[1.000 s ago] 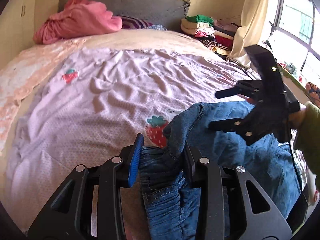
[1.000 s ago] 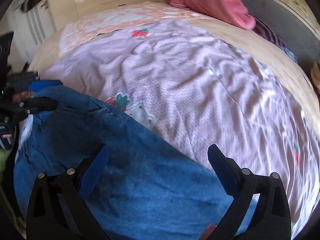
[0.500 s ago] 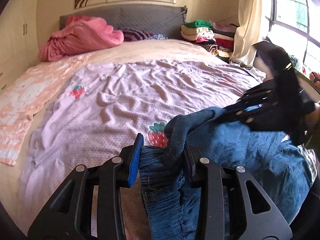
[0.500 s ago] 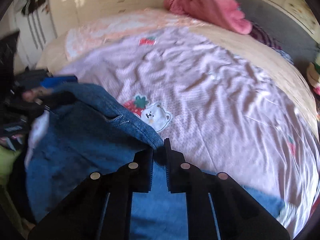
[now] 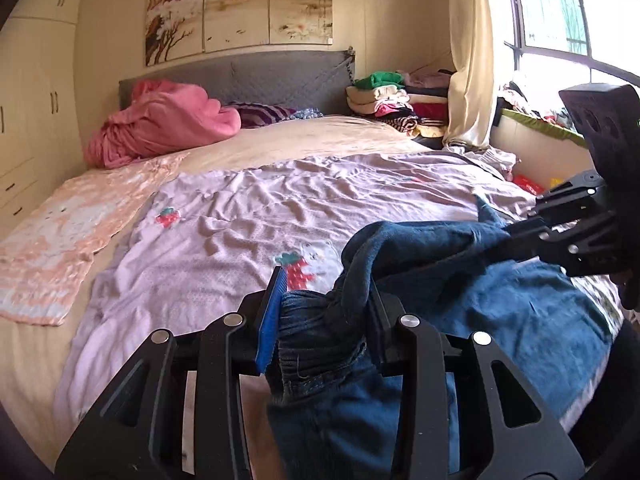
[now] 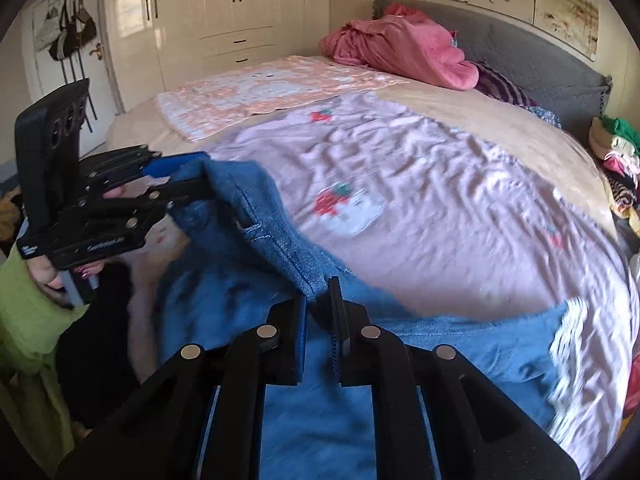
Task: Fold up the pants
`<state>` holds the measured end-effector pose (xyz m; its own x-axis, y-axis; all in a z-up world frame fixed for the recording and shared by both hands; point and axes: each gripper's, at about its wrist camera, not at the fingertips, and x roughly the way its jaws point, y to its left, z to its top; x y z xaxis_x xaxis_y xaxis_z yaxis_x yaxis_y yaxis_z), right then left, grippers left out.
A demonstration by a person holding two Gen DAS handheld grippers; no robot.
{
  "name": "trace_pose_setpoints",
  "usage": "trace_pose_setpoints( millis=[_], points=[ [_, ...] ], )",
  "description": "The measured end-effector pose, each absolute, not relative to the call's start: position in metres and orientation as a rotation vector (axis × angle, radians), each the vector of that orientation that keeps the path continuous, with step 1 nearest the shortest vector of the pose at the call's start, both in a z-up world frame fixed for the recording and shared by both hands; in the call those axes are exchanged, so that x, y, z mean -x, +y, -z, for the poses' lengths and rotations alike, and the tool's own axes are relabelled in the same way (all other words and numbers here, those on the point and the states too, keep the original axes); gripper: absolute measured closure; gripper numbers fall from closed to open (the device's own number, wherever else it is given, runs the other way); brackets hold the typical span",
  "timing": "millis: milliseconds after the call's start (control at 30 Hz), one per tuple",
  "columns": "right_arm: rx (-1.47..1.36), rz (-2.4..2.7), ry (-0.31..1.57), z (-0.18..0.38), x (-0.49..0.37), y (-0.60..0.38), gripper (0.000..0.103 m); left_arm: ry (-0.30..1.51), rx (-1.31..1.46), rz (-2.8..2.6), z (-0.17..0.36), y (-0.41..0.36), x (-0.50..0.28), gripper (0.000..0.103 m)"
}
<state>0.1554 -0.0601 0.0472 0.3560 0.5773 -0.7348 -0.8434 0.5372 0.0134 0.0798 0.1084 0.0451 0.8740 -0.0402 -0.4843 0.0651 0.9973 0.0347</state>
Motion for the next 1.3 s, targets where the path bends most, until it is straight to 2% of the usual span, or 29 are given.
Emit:
trace_pose_setpoints(
  millis=[267, 567, 800, 867, 933, 1000, 1067, 1133, 1300],
  points=[
    [0.342, -1.006, 0.842, -0.013, -0.097, -0.074, 0.094, 0.583, -0.073, 0.076, -0.020, 0.097, -0.030, 0.074],
    [0.355, -1.022, 0.924, 0.031, -0.056, -0.076, 0.094, 0.721, -0.063, 0.081, 0.021, 0.102, -0.006, 0.070],
    [0.295, -1.065, 0.884, 0.023, -0.042, -0.067, 0.093, 0.564, -0.119, -0.003, -0.007, 0.106, 0.003, 0.068],
    [0.303, -1.061, 0.909, 0.031, -0.044, -0.060, 0.093, 0.618, -0.102, -0.005, -0.001, 0.111, -0.005, 0.067],
    [0.303, -1.039, 0.967, 0.046, -0.048, -0.057, 0.092, 0.752, -0.075, -0.009, 0.020, 0.116, -0.013, 0.065],
    [0.290, -1.035, 0.993, 0.054, -0.049, -0.057, 0.091, 0.764, -0.027, 0.018, 0.026, 0.121, -0.007, 0.064],
    [0.285, -1.040, 0.989, 0.054, -0.048, -0.058, 0.091, 0.779, 0.019, 0.029, 0.027, 0.129, -0.001, 0.055],
    [0.272, -1.043, 0.993, 0.053, -0.049, -0.058, 0.090, 0.810, 0.098, 0.027, 0.026, 0.144, 0.003, 0.051],
    [0.268, -1.052, 0.980, 0.046, -0.047, -0.056, 0.088, 0.749, 0.167, 0.054, -0.008, 0.149, 0.023, 0.051]
  ],
)
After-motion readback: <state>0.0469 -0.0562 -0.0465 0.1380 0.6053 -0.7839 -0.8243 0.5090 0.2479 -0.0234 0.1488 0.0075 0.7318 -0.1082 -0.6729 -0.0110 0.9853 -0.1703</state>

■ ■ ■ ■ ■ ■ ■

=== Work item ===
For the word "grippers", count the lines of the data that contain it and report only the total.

=== Solution ===
2